**PROBLEM:** Return only that part of the material below which starts with the line containing "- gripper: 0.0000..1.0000" and goes on through the line containing "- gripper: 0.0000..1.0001", restated exactly.

**PROVIDED ENTRIES:**
--- START ---

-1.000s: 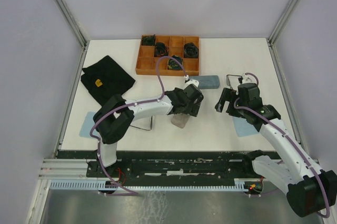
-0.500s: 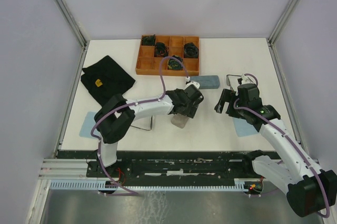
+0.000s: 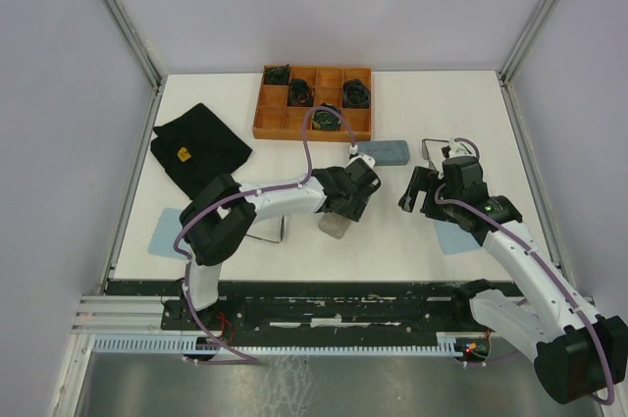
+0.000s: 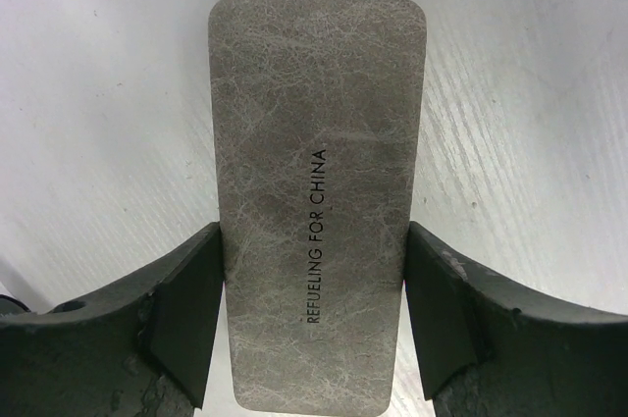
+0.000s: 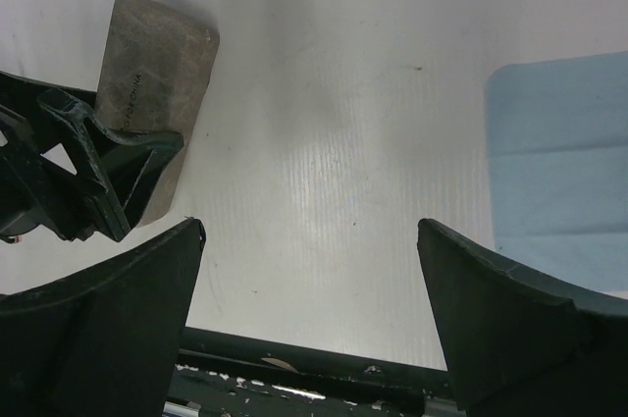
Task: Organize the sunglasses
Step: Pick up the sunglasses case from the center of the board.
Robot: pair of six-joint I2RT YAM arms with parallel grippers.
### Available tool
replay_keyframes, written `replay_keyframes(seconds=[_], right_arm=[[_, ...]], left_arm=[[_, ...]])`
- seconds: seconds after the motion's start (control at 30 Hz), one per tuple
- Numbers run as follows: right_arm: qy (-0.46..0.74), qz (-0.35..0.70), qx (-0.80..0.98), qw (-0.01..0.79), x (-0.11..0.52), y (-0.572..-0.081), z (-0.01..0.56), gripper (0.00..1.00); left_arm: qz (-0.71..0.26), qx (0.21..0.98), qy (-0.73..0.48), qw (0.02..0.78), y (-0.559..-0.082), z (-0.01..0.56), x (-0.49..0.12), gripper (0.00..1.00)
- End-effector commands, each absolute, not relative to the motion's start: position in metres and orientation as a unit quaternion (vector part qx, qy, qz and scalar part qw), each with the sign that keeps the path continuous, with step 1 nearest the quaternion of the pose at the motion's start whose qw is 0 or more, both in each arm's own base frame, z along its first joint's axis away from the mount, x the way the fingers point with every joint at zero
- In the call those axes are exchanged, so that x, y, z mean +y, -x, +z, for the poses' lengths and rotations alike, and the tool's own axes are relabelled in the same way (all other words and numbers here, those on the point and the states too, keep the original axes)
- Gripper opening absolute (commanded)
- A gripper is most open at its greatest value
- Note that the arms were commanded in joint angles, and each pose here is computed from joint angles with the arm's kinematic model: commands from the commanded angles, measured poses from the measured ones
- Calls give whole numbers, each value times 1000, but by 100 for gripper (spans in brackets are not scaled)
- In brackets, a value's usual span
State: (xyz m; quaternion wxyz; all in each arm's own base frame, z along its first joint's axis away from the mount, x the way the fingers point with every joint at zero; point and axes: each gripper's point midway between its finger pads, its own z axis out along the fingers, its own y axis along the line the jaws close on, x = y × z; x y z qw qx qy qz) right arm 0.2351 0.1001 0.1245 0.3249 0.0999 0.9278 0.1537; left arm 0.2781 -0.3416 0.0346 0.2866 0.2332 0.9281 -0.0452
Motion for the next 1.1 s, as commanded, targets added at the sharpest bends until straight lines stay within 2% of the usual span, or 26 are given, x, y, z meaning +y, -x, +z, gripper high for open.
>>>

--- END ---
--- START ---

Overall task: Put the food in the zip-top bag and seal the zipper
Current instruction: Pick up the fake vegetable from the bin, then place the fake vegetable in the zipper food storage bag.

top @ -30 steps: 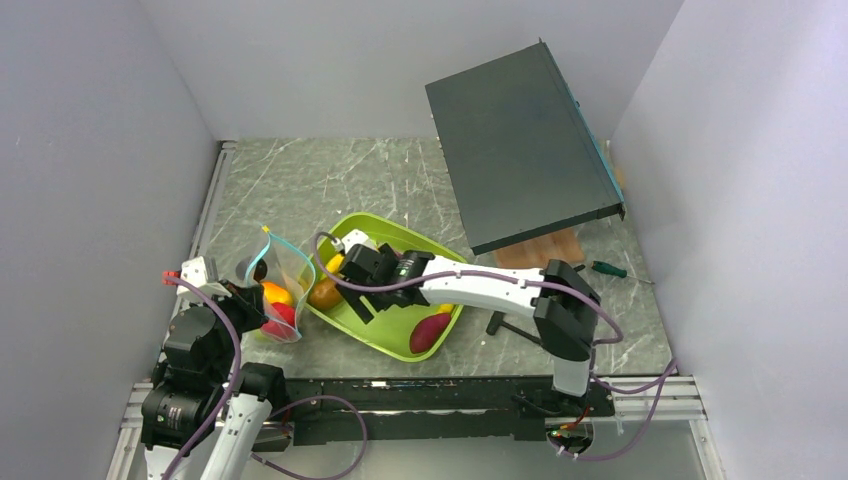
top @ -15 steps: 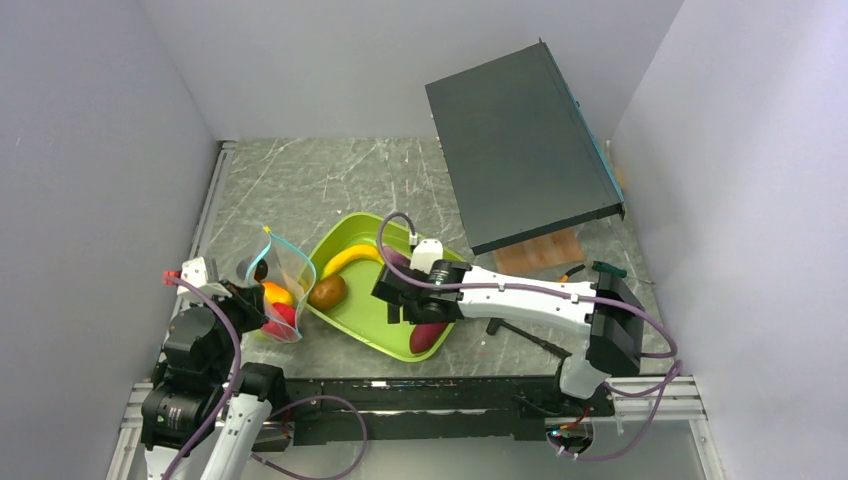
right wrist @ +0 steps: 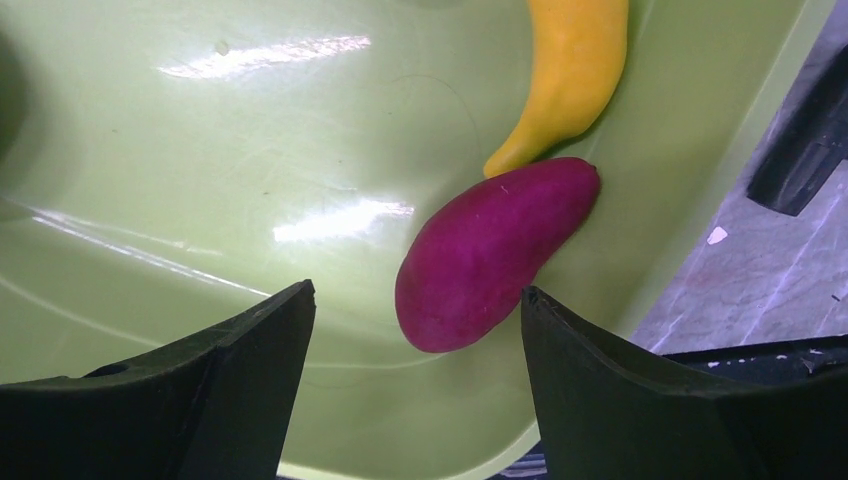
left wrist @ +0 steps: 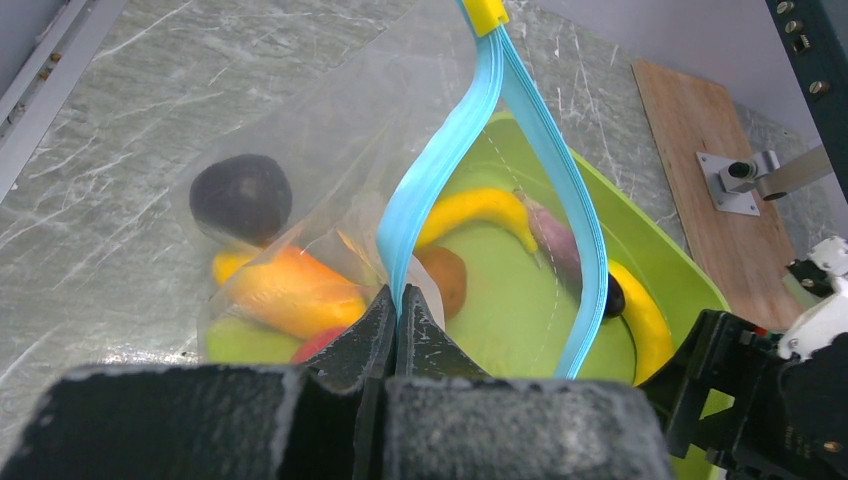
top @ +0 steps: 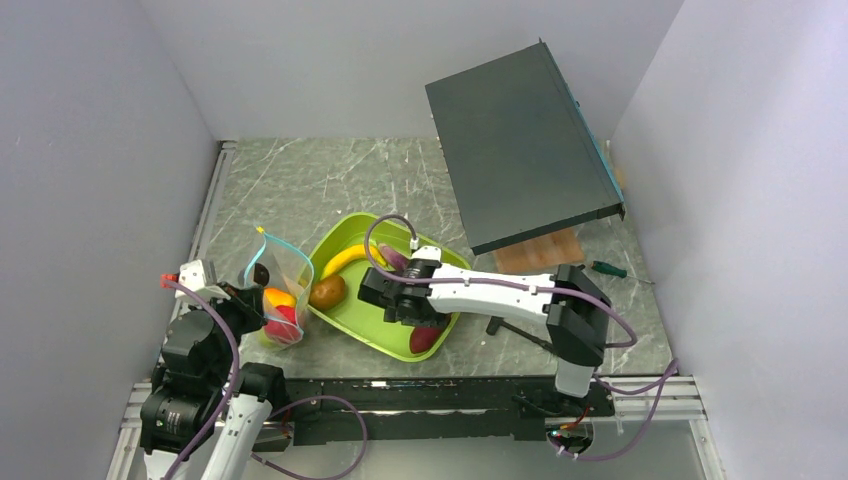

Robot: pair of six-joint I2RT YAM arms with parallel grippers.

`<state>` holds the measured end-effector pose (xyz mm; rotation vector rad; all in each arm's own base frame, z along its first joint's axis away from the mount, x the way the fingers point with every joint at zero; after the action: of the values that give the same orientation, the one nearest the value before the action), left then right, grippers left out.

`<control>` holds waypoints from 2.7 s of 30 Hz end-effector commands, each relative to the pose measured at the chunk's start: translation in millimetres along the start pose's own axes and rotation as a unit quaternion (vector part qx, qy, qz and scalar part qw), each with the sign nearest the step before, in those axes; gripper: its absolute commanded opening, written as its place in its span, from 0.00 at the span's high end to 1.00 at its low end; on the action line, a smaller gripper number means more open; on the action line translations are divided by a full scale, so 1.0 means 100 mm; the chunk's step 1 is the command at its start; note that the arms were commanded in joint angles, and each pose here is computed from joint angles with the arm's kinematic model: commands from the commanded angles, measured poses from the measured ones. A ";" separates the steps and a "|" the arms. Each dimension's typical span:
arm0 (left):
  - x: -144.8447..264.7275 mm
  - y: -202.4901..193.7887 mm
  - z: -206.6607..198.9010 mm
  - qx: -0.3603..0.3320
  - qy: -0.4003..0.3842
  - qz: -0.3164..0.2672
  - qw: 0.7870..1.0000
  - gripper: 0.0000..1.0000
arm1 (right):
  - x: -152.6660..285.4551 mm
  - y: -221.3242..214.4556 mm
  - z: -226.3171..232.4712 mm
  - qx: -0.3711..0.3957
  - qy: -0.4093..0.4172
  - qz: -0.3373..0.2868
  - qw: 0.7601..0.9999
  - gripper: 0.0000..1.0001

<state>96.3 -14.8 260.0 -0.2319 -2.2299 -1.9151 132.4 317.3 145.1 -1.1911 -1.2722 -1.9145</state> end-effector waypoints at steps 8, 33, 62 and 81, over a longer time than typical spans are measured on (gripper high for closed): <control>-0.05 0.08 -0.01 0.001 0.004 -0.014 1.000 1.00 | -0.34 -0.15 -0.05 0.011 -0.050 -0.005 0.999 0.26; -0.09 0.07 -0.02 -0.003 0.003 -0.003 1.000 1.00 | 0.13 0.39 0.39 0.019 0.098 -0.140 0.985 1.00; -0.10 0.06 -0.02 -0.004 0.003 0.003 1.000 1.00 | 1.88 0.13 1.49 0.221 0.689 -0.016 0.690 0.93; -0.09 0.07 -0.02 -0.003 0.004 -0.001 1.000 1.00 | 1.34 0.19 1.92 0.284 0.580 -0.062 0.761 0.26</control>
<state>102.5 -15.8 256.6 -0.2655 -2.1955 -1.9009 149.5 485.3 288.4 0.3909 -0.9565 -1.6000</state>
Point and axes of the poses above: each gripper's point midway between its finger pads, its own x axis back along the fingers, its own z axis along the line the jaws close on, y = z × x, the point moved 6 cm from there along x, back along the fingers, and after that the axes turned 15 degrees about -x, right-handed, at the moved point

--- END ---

**EXPECTED ANSWER:**
  - gripper: 0.0000..1.0000
arm1 (right):
  - x: -152.6660..285.4551 mm
  - y: -221.3242..214.4556 mm
  - z: -226.3171..232.4712 mm
  - qx: -0.3711..0.3957
  - qy: -0.4093..0.4172
  - qz: -0.3373..0.2868
  - qw: 0.7601..0.9999
  - gripper: 0.0000..1.0001

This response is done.